We note that the information on the website is categorized by FIFA update dates. For each FIFA update date, we have different national teams and national players with different statistics. We note that there does not seem to be a strict order to the update dates. Some months have several updates, while others have only 1 update. We have all the data starting from August 2006.

In [3]:
def get_date_href():
    url = 'https://sofifa.com/'
    html = BeautifulSoup(simple_get(url), 'html.parser')
    
    dates_href = {}
    
    # for each month
    for m in html.find_all('div', attrs={'class': 'card-title h5'})[:-8]: # note the last 8 items are not dates
        month = m.get_text()
        
        # for each day of the month
        for d in m.find_next('div').find_all('a'):
            day = d.get_text()
            date = day+' '+month
            href = d.get('href')
            
            dates_href[date] = href
    
    return dates_href

In [4]:
dates_href = get_date_href()

In [5]:
# Find all the href attributes for each national team

def get_nation_href(date_url):
    """Given a date url corresponding to a specific update of FIFA 18, returns a dictionary 
    containing the teams and their hrefs"""
    url = 'https://sofifa.com/teams/national'+date_url   
    html = BeautifulSoup(simple_get(url), 'html.parser')

    teams_href = {}

    for link in html.find_all('a', attrs={'href': re.compile("^/team/.+")}):
        if link.get_text() not in teams_href:
            teams_href[link.get_text()] = link.get('href')
            
    return teams_href

In [6]:
teams_href = get_nation_href('?v=WC18&e=159126&set=true') # corresponds to FIFA WC18 Expansion Jun 16
len(teams_href)

49

We note that at different dates, there may be different teams represented in the game. As such, we loop through all the possible dates to find the full list of all teams that have ever been represented in the game.

In [7]:
full_teams_href = {}

for d, dhref in dates_href.items():    
    teams_href = get_nation_href(dhref)
    # merges dictionaries
    full_teams_href = {**teams_href, **full_teams_href}

In [8]:
len(full_teams_href)

62

We now have the urls of all 62 national teams that has ever appeared in the game. We note that the current urls link to the most recent ratings of the teams. We can find the urls of all players in the national teams from this page as well. We now wish to collect team specific data for all these teams across all the different dates.

In [65]:
url_team = 'https://sofifa.com/team/1337/germany/'
html_team = BeautifulSoup(simple_get(url_team), 'html.parser')
html_team.find(string='Whole Team Average Age').next_element

'25.35'

In [22]:
team_stats = {}
for date, dhref in tqdm.tqdm(dates_href.items()):
    for team, thref in full_teams_href.items():
        url_team = 'https://sofifa.com'+thref+dhref
        html_team = BeautifulSoup(simple_get(url_team), 'html.parser')
        
        span = html_team.find('div', attrs={'class': 'card-body stats'}).find_all('span')
        span_label = (html_team
                      .find('div', attrs={'class': 'card-body stats'})
                      .find_all('span', attrs={'class': re.compile("label.+")}))
        
        overall = float(span_label[0].get_text())
        attack = float(span_label[1].get_text())
        midfield = float(span_label[2].get_text())
        defence = float(span_label[3].get_text())

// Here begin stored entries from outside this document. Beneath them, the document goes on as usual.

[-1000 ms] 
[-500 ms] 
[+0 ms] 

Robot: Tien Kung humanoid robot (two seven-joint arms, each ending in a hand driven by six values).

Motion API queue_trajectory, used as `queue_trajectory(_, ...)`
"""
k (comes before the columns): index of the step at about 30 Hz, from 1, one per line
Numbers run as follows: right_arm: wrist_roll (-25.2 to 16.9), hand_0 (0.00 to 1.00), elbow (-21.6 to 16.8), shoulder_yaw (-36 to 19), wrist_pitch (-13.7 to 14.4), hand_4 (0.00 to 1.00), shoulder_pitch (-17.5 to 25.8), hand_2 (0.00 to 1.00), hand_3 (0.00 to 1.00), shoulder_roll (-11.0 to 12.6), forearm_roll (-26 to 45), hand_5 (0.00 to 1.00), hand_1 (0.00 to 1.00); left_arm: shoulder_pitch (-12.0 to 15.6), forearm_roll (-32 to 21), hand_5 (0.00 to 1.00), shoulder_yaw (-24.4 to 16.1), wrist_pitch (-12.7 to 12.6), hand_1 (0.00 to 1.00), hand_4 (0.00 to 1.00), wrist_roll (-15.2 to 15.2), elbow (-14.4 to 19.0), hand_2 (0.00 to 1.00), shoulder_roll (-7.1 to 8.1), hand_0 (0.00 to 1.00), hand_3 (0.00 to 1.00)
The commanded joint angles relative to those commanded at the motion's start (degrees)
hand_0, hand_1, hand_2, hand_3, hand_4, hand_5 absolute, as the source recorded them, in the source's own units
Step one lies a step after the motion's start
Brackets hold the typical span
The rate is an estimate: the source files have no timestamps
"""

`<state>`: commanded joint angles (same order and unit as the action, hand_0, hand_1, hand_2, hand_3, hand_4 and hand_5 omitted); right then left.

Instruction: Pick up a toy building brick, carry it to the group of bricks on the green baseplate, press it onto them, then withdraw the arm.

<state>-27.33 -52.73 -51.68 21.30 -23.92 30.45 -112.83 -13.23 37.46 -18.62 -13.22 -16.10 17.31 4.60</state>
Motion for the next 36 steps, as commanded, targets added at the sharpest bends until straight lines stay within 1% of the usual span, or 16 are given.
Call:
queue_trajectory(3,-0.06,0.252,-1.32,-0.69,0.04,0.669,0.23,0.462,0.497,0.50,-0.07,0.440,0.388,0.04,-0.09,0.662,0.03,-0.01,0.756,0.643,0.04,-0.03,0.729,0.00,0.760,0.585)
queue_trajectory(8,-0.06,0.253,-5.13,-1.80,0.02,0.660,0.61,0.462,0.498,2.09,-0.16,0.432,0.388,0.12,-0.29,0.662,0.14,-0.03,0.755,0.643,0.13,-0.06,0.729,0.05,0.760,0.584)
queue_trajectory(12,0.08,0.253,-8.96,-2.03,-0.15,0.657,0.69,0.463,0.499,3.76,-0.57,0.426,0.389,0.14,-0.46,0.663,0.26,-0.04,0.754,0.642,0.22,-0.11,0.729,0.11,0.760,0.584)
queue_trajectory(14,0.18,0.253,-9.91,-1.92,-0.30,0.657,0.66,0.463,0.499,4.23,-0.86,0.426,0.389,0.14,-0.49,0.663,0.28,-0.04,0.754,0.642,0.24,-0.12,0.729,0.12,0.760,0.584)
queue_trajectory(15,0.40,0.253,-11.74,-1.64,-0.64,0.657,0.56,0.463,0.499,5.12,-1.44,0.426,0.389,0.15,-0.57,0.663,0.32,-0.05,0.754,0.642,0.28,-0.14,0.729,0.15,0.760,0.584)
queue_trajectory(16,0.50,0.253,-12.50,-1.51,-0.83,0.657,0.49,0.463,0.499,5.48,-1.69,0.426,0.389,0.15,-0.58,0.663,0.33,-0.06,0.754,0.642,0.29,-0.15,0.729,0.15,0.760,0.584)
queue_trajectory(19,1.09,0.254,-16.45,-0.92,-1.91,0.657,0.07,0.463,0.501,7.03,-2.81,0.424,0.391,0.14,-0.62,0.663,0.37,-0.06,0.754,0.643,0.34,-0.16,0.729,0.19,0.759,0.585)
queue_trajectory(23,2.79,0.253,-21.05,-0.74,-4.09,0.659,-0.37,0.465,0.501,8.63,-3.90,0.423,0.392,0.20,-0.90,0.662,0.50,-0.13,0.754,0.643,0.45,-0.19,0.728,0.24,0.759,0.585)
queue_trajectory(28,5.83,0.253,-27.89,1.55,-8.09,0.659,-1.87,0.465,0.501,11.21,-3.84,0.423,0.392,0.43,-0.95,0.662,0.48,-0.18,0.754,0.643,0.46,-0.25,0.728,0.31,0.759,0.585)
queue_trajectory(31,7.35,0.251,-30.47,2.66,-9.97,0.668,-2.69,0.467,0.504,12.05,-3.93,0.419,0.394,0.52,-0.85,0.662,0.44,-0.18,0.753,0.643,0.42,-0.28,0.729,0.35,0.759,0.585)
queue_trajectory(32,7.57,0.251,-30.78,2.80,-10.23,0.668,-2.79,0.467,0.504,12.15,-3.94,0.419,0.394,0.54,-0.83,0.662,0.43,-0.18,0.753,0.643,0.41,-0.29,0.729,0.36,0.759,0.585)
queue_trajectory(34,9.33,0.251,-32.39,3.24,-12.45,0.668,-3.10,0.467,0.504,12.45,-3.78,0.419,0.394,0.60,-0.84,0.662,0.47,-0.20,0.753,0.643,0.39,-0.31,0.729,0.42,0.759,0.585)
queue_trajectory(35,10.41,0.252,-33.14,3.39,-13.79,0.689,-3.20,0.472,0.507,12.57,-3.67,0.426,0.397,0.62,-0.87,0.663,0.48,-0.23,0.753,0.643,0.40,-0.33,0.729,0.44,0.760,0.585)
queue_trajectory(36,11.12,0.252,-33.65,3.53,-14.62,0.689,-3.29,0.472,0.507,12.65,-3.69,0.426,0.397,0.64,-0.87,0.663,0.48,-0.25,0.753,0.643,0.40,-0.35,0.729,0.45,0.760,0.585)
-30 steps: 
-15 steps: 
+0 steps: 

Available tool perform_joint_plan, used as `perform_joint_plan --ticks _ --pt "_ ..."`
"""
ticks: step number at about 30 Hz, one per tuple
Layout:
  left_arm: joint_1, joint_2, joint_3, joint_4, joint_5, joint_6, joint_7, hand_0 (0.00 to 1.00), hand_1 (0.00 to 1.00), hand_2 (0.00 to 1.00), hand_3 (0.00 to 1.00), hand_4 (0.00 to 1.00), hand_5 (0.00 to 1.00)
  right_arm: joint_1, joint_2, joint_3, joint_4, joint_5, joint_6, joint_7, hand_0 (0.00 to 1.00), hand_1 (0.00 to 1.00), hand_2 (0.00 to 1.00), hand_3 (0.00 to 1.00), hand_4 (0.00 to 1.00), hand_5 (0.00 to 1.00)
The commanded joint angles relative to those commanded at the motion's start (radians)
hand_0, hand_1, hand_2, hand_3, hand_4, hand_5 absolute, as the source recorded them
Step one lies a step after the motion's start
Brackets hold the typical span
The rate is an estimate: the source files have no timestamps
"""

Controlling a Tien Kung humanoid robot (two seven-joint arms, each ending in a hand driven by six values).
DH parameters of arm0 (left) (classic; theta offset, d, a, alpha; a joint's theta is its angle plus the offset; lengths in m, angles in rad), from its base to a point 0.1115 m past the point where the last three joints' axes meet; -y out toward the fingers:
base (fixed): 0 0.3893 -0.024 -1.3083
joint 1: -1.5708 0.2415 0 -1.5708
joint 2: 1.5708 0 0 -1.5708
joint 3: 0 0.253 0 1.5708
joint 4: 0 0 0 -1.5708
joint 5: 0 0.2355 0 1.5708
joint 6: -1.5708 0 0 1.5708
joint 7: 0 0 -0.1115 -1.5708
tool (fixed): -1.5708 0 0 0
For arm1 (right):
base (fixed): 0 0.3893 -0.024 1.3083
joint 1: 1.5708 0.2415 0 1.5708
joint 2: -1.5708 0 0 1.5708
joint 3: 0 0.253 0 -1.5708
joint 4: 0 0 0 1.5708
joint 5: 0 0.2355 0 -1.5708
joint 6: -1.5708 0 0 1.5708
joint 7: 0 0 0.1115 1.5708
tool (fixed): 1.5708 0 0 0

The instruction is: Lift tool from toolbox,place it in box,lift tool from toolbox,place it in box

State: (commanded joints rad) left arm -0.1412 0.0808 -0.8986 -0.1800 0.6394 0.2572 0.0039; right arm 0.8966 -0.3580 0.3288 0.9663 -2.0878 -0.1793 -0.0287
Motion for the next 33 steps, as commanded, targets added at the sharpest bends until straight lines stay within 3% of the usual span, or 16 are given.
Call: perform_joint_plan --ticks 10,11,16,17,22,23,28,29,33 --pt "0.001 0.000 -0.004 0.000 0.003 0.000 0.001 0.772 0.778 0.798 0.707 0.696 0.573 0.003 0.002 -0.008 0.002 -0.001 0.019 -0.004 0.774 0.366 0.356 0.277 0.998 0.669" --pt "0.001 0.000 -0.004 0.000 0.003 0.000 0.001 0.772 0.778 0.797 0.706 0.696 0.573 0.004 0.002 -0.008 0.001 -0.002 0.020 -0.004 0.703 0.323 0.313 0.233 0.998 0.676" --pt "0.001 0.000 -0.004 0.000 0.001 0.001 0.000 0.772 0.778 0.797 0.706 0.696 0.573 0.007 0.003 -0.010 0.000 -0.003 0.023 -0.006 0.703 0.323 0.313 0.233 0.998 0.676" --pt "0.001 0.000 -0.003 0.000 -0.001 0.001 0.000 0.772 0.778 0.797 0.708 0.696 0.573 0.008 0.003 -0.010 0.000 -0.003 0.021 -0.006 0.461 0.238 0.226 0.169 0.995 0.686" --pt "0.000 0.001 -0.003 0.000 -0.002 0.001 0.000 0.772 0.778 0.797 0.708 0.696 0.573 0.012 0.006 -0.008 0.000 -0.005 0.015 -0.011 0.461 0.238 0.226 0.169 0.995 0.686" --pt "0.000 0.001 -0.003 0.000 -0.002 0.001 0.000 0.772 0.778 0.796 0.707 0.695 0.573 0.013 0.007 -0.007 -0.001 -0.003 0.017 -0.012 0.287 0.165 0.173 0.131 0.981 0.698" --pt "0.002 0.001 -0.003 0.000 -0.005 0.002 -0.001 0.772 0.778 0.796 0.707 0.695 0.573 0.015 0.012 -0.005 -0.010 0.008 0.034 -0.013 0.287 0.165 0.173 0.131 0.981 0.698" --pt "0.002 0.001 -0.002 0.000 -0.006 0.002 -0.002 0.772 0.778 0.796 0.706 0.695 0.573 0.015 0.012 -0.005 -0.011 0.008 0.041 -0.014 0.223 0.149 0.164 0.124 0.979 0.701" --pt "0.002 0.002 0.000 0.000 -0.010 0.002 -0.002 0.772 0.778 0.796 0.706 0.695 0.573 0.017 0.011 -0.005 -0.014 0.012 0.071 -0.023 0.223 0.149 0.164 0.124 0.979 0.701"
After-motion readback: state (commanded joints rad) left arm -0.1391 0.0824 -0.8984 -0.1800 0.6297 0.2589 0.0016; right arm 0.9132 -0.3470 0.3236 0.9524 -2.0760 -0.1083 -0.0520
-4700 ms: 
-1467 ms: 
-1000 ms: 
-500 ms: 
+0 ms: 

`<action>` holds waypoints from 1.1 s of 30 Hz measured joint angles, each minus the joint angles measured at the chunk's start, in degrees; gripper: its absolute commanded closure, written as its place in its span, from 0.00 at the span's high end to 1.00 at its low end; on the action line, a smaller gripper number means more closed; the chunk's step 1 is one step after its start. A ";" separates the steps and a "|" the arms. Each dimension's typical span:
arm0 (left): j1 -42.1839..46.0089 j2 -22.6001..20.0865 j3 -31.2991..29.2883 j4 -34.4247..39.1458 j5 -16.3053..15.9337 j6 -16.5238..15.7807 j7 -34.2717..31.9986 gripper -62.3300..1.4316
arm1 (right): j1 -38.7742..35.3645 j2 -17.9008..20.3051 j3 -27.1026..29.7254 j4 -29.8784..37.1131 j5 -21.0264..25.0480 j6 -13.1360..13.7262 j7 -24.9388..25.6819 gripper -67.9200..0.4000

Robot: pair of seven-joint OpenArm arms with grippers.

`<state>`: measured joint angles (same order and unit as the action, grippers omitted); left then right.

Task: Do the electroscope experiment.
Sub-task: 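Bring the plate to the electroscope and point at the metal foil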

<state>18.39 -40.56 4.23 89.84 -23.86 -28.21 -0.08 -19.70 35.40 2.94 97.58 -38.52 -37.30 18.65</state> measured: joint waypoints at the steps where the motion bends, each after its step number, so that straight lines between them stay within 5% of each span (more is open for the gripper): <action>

        prestige = float(html_team.find(string='International Prestige').find_next('span').get_text())
        start_age = float(html_team.find(string='Starting XI Average Age').next_element)
        full_age = float(html_team.find(string='Whole Team Average Age').next_element)
        
        team_stats[(team, date)] = {
            'overall': overall,
            'attack': attack,
            'midfield': midfield,
            'defence': defence,
            'prestige': prestige,
            'start_age': start_age,
            'full_age': full_age
        }
    


  0%|                                                                                          | 0/432 [00:00<?, ?it/s]
  0%|▏                                                                              | 1/432 [01:27<10:27:22, 87.34s/it]
  0%|▎                                                                              | 2/432 [02:54<10:25:28, 87.28s/it]
  1%|▌                                                                              | 3/432 [04:24<10:29:02, 87.98s/it]
  1%|▋                                                                              | 4/432 [05:52<10:29:12, 88.21s/it]
  1%|▉                                                                              | 5/432 [07:16<10:18:46, 86.95s/it]
  1%|█                                                                              | 6/432 [08:48<10:26:57, 88.30s/it]
  2%|█▎                                                                             | 7/432 [10:22<10:38:08, 90.09s/it]
  2%|█▍                                

 16%|████████████                                                                 | 68/432 [1:26:48<7:36:31, 75.25s/it]
 16%|████████████▎                                                                | 69/432 [1:27:57<7:24:34, 73.48s/it]
 16%|████████████▍                                                                | 70/432 [1:29:03<7:09:42, 71.22s/it]
 16%|████████████▋                                                                | 71/432 [1:30:12<7:04:18, 70.52s/it]
 17%|████████████▊                                                                | 72/432 [1:31:19<6:56:42, 69.45s/it]
 17%|█████████████                                                                | 73/432 [1:32:25<6:49:19, 68.41s/it]
 17%|█████████████▏                                                               | 74/432 [1:33:43<7:04:40, 71.17s/it]
 17%|█████████████▎                                                               | 75/432 [1:34:57<7:08:47, 72.07s/it]
 18%|█████████████▌                     

 31%|███████████████████████▉                                                    | 136/432 [2:48:08<6:48:34, 82.82s/it]
 32%|████████████████████████                                                    | 137/432 [2:49:19<6:30:13, 79.37s/it]
 32%|████████████████████████▎                                                   | 138/432 [2:50:44<6:37:09, 81.05s/it]
 32%|████████████████████████▍                                                   | 139/432 [2:52:06<6:37:09, 81.33s/it]
 32%|████████████████████████▋                                                   | 140/432 [2:53:14<6:16:03, 77.27s/it]
 33%|████████████████████████▊                                                   | 141/432 [2:54:19<5:56:29, 73.50s/it]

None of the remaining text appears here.